Just because something is organic or natural doesn't mean it's not deadly. Do a search, plenty of scientific papers detailing these results. FWIW many organic farmers try not to use pesticides
Never mind that using "Organic" agricultural practices exclusively would lead to massive starvation all around the glob. The only reason that we have enough to feed the global population now is the use of "Modern" agricultural practices that grew out of the "Green Revolution".
Mass-producing cheap food is good. Mass-producing cheap food that isn't healthy is...?
Mass-production tends to specialize since specialization is very efficient. In the US, we mass produce food by specialized on corn, soy, and something else that I can't remember.
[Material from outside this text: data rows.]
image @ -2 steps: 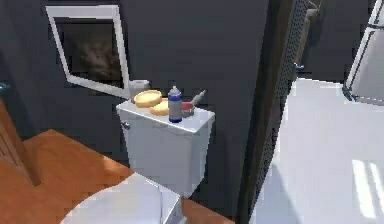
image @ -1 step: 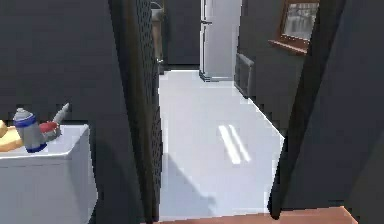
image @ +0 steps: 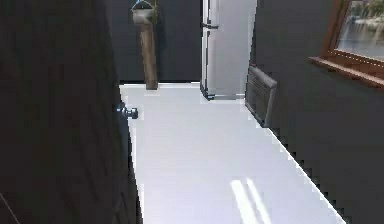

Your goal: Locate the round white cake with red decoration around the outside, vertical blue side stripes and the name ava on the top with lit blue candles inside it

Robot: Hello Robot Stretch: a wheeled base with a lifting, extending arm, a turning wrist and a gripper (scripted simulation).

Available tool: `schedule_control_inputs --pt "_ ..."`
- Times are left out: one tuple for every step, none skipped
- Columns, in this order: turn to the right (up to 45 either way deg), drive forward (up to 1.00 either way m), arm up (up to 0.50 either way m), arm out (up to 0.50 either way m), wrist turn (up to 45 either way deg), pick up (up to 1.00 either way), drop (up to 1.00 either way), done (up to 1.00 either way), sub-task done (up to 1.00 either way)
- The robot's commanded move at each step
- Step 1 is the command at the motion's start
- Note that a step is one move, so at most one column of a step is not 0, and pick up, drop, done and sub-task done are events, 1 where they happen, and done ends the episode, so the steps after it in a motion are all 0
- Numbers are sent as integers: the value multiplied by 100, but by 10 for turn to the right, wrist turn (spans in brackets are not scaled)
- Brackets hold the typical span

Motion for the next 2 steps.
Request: schedule_control_inputs --pt "0 100 0 0 0 0 0 0 0" --pt "180 0 0 0 0 0 0 0 0"
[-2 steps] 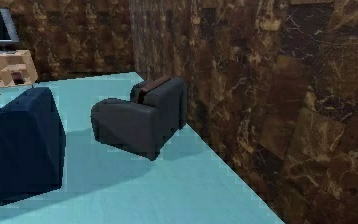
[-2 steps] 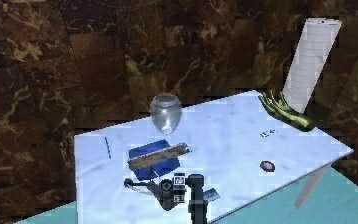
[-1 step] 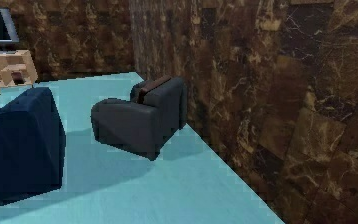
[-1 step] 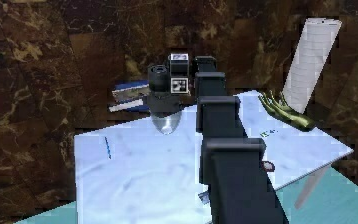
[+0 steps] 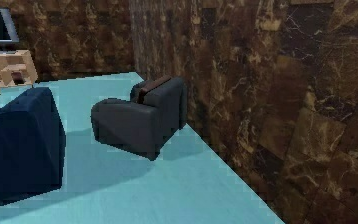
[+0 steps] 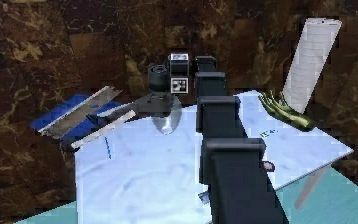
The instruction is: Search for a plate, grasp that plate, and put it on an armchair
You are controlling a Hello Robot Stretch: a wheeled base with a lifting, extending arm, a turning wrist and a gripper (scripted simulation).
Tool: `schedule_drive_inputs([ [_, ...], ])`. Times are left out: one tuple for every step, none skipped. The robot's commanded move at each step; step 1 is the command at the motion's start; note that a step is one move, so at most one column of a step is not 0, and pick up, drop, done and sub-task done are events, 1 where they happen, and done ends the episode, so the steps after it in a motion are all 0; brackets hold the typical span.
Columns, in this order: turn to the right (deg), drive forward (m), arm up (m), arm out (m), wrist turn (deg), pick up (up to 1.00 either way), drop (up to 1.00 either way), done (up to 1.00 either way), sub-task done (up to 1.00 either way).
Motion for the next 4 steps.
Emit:
schedule_drive_inputs([
  [0.0,0.0,0.0,0.0,-45.0,0.0,0.0,0.0,0.0],
  [0.0,0.0,0.0,0.0,-3.0,0.0,0.0,0.0,0.0],
  [0.0,0.0,0.0,-0.24,0.0,0.0,0.0,0.0,0.0],
  [-27.0,0.0,0.0,0.0,0.0,0.0,0.0,0.0,0.0],
])
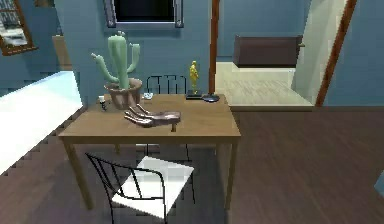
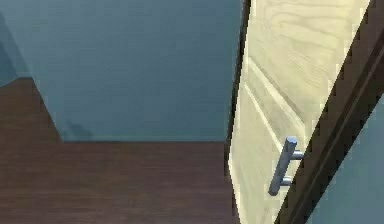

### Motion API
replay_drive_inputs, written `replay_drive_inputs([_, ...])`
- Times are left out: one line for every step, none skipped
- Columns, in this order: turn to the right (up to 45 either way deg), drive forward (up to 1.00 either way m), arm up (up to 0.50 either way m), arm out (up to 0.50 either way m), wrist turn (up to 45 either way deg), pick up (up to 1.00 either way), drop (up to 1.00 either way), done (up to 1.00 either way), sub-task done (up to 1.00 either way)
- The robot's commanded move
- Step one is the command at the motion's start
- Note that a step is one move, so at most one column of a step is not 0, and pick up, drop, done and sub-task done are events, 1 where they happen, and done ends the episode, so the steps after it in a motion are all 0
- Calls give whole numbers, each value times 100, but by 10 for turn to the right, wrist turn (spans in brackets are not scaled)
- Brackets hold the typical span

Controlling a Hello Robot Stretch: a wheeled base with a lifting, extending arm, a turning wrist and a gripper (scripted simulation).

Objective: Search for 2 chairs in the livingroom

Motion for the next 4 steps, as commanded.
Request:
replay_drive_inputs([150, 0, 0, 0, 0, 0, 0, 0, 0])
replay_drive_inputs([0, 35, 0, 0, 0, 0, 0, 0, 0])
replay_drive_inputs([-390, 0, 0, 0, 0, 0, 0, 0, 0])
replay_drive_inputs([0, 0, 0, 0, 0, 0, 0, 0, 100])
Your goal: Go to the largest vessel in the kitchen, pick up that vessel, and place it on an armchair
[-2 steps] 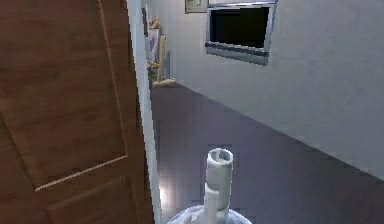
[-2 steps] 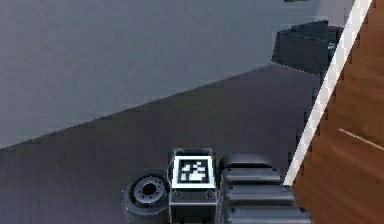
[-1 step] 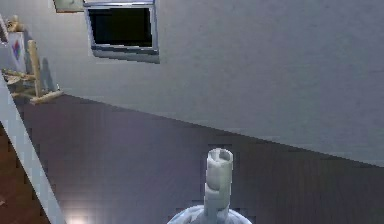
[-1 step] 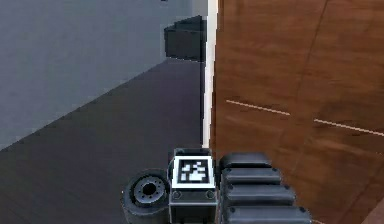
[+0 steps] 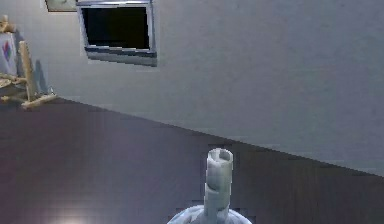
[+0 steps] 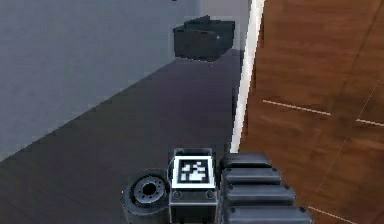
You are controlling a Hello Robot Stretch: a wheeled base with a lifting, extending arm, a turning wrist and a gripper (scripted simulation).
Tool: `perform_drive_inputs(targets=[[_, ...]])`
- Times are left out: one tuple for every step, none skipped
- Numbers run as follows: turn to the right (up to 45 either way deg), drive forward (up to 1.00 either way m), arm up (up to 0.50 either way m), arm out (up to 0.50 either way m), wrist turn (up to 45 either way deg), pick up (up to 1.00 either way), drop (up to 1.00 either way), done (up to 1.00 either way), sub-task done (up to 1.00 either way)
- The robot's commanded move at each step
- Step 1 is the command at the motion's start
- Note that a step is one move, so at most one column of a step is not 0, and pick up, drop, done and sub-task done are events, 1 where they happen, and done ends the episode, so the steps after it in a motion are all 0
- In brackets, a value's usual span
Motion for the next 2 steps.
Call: perform_drive_inputs(targets=[[24.0,0.00,0.00,0.00,0.0,0.00,0.00,0.00,0.00],[0.0,0.30,0.00,0.00,0.0,0.00,0.00,0.00,0.00]])
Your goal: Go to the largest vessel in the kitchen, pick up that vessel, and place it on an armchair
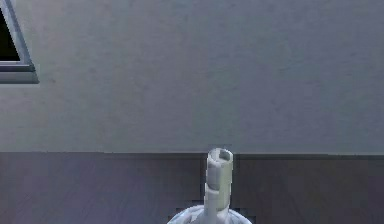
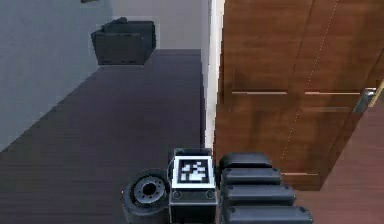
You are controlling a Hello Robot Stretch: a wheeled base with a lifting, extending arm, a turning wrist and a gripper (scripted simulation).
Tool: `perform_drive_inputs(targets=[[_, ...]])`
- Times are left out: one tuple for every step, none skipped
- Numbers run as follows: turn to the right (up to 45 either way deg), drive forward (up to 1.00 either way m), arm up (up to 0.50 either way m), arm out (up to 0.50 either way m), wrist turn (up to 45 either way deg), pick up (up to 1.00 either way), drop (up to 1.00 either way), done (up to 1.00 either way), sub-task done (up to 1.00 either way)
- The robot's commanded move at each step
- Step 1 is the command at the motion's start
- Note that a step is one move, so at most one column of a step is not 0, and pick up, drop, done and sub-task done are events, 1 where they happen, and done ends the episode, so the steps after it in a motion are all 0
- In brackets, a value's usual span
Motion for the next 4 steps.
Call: perform_drive_inputs(targets=[[-45.0,0.00,0.00,0.00,0.0,0.00,0.00,0.00,0.00],[-12.0,0.00,0.00,0.00,0.0,0.00,0.00,0.00,0.00],[0.0,0.65,0.00,0.00,0.0,0.00,0.00,0.00,0.00],[-30.0,0.00,0.00,0.00,0.0,0.00,0.00,0.00,0.00]])
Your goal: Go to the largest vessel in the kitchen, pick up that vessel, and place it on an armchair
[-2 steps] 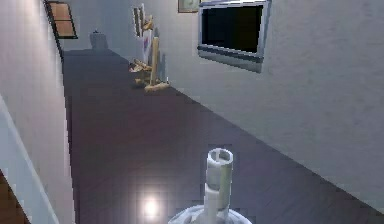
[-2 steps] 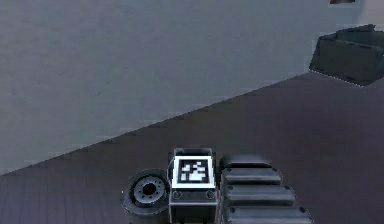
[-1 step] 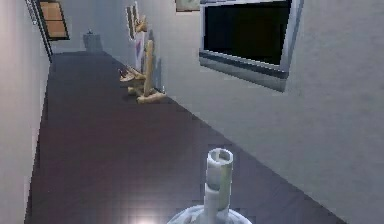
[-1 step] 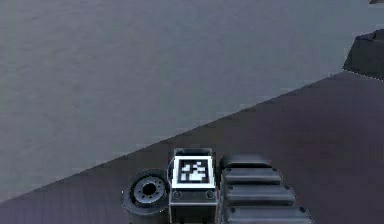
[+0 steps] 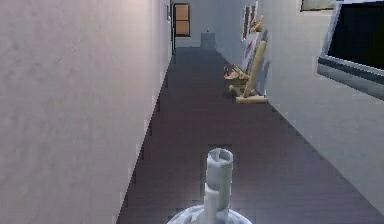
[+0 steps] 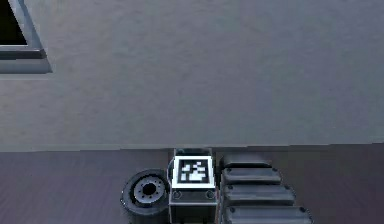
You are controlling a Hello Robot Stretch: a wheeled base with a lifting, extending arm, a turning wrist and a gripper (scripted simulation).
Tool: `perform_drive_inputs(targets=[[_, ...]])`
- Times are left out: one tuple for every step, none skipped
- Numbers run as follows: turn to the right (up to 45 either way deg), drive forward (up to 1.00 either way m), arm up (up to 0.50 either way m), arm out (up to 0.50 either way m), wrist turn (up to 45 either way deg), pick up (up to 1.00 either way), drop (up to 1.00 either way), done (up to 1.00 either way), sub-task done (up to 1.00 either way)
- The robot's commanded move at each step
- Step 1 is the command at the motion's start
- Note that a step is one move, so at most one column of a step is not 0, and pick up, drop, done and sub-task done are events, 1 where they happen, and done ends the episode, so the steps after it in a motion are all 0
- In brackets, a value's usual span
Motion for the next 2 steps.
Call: perform_drive_inputs(targets=[[0.0,1.00,0.00,0.00,0.0,0.00,0.00,0.00,0.00],[0.0,1.00,0.00,0.00,0.0,0.00,0.00,0.00,0.00]])
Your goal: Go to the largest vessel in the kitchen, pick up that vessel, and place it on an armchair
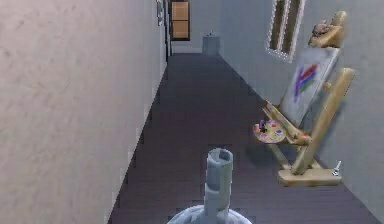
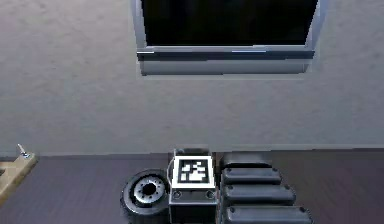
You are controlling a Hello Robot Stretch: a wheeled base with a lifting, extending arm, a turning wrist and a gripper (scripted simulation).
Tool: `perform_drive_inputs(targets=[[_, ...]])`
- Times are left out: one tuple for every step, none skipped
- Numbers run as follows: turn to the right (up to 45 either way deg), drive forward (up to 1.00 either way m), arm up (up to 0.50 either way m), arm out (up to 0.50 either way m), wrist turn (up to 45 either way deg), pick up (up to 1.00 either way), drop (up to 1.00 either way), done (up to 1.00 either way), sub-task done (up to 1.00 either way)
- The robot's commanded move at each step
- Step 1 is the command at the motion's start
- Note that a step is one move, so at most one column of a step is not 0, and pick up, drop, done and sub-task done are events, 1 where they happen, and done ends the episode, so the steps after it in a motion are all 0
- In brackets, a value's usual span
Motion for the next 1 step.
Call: perform_drive_inputs(targets=[[0.0,1.00,0.00,0.00,0.0,0.00,0.00,0.00,0.00]])
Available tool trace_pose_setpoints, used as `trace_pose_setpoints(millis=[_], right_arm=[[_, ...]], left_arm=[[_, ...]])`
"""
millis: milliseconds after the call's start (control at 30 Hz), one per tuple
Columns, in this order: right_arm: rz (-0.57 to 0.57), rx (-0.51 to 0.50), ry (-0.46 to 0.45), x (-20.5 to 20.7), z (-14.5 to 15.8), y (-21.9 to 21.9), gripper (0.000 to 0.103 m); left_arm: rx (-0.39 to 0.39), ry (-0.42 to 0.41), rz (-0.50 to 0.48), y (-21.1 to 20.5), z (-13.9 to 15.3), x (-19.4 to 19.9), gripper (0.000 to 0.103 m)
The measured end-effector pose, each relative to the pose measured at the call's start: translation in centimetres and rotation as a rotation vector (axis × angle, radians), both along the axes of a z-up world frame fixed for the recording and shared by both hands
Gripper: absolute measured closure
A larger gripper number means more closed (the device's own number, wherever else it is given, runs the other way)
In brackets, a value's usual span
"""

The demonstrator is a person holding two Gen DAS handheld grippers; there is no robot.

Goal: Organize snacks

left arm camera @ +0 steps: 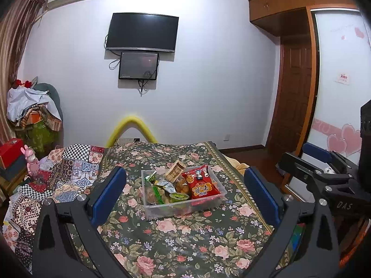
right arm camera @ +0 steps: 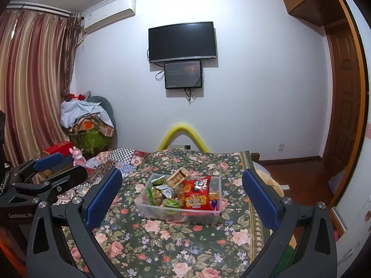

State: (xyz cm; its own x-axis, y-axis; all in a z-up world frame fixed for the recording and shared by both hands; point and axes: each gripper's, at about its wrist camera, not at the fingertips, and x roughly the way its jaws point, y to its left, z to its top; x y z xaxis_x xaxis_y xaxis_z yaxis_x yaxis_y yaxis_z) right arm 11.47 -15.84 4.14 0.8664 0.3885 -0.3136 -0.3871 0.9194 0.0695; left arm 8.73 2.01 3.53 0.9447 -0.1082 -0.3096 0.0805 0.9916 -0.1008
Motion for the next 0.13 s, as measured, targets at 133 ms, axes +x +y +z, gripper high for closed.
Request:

However, our bodies may not be able to handle an over-specialized diet. For example, we get certain nutrients more efficiently when eating certain food combinations. There's also evidence that things like high fructose corn is really unhealthy since we never evolved to eat it. Go read the omnivore's diet and in defense of food books for more details. Diet and food production is a very non-trivial subject.
So, the real question is: can we mass produce cheap, healthy food? The really nasty question is, what do we do if we can't mass-produce enough cheap healthy food to support future (or even current) population growth? Do we trust evolution to select humans that can live on cheap unhealthy food? Do we start producing healthier but more expensive food and let the have-nots die or eat unhealthy food? Do we find a way to create cheap healthy mass-produced food without going bankrupt?